*Exercise instructions:* Exactly as they appear below, repeat the lines from the one with "Where can the white robot" through the one with "<point>145,56</point>", and no others.
### Entries supplied ###
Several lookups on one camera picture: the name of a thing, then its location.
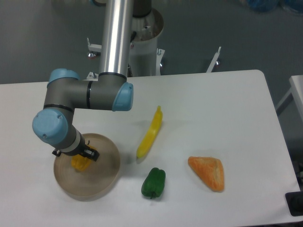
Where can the orange toy bread slice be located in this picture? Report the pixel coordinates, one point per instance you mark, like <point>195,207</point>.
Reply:
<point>209,170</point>

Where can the black device at table edge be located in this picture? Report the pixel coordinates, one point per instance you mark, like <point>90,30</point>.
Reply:
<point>295,203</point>

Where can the silver and grey robot arm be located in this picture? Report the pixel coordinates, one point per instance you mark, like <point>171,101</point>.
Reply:
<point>110,90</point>

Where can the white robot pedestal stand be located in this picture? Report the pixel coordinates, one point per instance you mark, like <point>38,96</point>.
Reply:
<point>145,56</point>

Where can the green toy pepper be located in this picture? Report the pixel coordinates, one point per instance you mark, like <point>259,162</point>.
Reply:
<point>153,185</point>

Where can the white side table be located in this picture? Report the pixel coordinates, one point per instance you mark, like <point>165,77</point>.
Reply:
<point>295,93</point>

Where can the yellow toy banana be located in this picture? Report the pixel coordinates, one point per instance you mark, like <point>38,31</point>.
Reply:
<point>151,134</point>

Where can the beige round plate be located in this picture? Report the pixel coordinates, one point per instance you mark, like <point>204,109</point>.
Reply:
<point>97,178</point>

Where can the yellow toy pepper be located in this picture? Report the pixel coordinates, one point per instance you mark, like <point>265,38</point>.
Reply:
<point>80,162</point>

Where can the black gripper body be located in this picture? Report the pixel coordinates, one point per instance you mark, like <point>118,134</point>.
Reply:
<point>74,149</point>

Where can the blue plastic bag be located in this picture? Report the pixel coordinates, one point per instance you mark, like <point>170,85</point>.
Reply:
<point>292,6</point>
###
*Response:*
Where can the white robot pedestal stand be located in this picture? Report the pixel coordinates, one point per instance you mark, like <point>38,96</point>.
Reply:
<point>145,56</point>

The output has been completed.